There are no "iron laws" of human history. There are conditions (like those which Turchin and Wood have documented) and then there is action by human beings, and it is our actions that determine what we will do, both individually and collectively, and our actions then determine what will happen. Our choices are manifold and multiple. It is our human freedom, not physical necessity, that establishes our human laws. What we choose to do, what actions we decide to take, is what will determine the future.

After the Great Depression, in which economic and social crisis threatened to tear this country apart, the American people determined, as a result of their political action, to create a "New Deal" for the citizens and residents of the United States. The "game" then in play would be shut down. The cards would be reshuffled, and dealt again, and we would then return to playing the game after that "New Deal" was accomplished. The results that we obtained were the opposite of what Turchin's "iron laws" would have suggested was inevitable. The fact that we soon had a common project to bind us together, saving the world from Nazi domination, undoubtedly helped focus our efforts on a common purpose that ultimately made America the richest and, some think, the most successful nation in the history of the world. 

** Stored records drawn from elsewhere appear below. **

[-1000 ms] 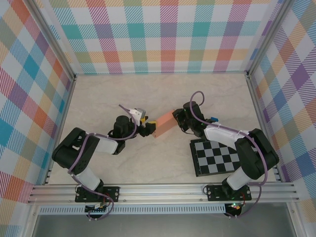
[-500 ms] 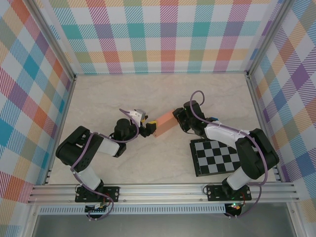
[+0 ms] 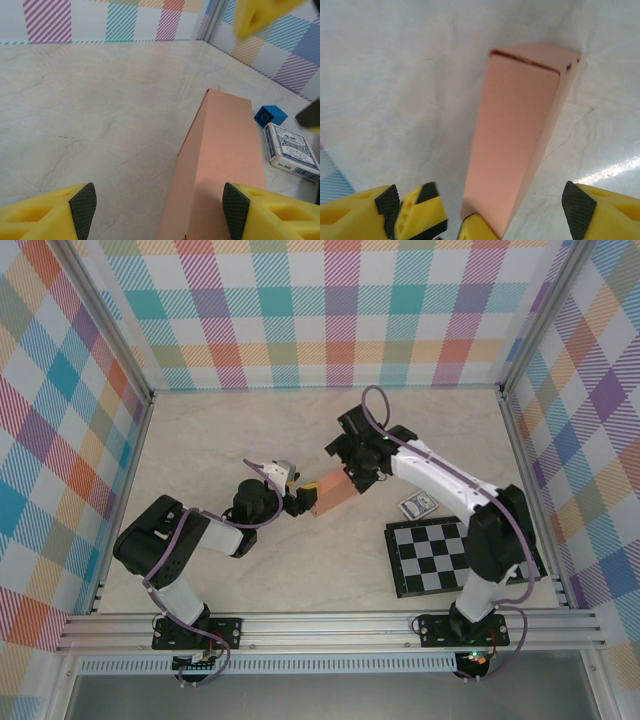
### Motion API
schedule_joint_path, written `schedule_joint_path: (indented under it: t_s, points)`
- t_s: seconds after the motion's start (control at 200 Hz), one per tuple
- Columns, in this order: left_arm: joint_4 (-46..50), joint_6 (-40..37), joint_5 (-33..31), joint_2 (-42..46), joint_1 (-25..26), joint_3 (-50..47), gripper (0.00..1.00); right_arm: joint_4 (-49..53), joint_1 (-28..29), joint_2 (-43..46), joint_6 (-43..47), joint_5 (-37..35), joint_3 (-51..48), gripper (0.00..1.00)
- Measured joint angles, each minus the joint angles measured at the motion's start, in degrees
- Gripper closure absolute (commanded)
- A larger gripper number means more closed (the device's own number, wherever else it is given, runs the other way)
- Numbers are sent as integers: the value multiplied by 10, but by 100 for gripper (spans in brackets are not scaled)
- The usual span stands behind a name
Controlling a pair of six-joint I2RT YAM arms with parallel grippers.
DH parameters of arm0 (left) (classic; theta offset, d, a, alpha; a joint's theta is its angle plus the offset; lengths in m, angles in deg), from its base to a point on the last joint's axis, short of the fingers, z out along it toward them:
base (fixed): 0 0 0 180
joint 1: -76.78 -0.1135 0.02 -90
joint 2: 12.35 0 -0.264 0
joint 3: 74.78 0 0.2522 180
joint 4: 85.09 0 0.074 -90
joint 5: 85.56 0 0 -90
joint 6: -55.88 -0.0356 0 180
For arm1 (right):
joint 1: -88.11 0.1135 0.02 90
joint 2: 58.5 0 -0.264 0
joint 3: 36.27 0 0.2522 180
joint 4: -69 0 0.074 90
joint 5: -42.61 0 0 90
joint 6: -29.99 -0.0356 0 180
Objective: Fold the paper box
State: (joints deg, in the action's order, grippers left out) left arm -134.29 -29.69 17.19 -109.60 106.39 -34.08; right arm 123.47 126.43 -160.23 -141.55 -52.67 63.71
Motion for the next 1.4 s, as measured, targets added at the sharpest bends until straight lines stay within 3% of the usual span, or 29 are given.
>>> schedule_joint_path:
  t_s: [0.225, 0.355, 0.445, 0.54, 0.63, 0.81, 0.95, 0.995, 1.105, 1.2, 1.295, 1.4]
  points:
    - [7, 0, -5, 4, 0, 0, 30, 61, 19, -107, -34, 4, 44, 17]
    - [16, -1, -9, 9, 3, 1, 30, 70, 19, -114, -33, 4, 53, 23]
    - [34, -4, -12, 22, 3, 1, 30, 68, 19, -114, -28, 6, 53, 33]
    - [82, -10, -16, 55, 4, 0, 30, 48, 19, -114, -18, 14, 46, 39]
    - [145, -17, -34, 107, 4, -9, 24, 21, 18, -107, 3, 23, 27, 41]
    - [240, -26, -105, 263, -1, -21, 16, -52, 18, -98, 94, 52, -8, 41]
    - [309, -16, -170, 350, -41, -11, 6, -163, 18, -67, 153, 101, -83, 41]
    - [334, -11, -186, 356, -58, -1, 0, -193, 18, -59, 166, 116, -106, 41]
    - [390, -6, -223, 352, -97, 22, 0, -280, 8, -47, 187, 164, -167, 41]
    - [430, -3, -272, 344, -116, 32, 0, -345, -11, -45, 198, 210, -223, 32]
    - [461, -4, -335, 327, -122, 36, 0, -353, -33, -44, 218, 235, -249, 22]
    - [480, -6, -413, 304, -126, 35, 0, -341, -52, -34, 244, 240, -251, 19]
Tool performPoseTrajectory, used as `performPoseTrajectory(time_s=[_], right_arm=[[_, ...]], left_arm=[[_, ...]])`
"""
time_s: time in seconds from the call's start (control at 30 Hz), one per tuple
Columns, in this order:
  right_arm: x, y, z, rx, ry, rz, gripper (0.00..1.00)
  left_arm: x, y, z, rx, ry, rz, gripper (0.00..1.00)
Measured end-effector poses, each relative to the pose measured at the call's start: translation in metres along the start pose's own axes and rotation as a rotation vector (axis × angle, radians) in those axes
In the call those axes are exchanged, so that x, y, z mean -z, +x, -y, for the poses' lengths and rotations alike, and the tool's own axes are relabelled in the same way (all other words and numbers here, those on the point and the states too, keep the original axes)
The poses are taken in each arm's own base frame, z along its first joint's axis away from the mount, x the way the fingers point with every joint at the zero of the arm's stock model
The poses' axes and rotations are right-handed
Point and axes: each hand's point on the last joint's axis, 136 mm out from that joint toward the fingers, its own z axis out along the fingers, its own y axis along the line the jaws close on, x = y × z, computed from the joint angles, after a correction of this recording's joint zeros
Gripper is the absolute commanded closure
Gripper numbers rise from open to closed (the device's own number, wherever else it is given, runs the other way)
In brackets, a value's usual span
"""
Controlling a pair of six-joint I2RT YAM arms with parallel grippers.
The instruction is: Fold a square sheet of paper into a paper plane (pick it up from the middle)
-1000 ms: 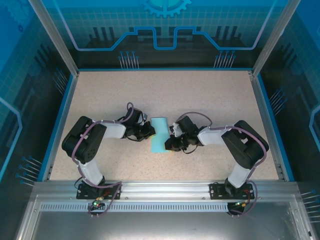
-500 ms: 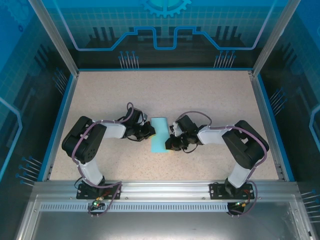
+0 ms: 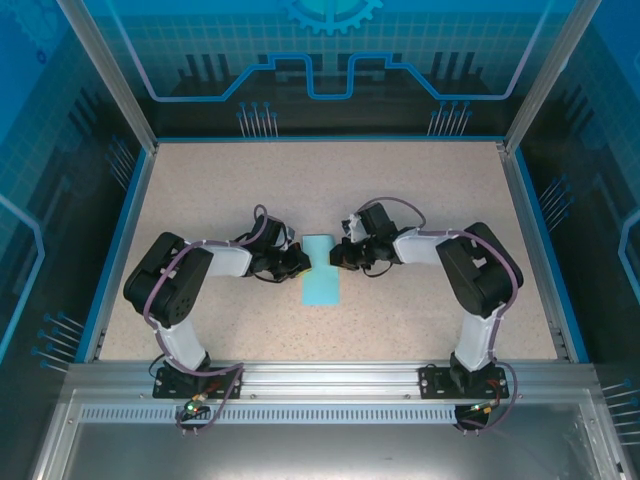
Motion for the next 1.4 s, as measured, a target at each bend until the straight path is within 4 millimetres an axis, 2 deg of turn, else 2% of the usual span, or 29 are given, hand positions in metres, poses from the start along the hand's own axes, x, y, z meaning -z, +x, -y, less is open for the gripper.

The president's Inaugural Address in 2017 was more on target than many might have been willing to admit. We were (and are) heading for the kind of crisis that Turchin predicts. Given this, I have concluded as follows:

Based on where we are, and where we seem to be heading, it is time for another New Deal. 

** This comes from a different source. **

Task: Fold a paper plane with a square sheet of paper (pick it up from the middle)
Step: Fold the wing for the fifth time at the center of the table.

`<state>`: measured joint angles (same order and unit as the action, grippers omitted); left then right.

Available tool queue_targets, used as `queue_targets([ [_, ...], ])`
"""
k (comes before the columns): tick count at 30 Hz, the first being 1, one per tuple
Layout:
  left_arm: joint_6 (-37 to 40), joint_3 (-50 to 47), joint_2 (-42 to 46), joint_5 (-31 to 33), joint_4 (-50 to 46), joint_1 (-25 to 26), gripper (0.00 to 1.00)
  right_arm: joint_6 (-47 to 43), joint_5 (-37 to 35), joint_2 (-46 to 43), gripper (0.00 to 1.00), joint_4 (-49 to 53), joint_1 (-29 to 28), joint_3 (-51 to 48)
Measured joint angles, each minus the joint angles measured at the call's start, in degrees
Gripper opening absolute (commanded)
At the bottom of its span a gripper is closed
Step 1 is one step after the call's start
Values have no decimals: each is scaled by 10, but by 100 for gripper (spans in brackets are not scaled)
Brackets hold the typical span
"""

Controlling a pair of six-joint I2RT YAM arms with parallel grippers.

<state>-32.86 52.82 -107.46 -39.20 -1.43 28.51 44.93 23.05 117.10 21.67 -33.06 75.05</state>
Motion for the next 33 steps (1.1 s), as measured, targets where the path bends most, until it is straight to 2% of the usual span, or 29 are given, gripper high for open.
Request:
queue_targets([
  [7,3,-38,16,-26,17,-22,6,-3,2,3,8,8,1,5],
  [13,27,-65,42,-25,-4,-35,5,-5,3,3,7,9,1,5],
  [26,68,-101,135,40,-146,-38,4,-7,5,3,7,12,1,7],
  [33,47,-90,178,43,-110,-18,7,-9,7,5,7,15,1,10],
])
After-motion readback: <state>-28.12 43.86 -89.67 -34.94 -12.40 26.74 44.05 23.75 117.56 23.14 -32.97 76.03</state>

We need, once again, to reshuffle the deck, giving those at the bottom of the economic ladder, and those who have been hampered by two centuries plus of racial injustice, a way to climb up and out of the hole in which they have been trapped. And we do have a world class crisis to bring us together, too. We must transform our world to avoid the coming catastrophe caused by our own, human-generated global warming. 

No "iron laws" can stop us from changing, if we are willing to change. I hope we are willing. I think it's time for another "New Deal." Let's call it a "Green New Deal!"

Inauguration Day 2020 would be a perfect time to call in the current deck and reshuffle the cards!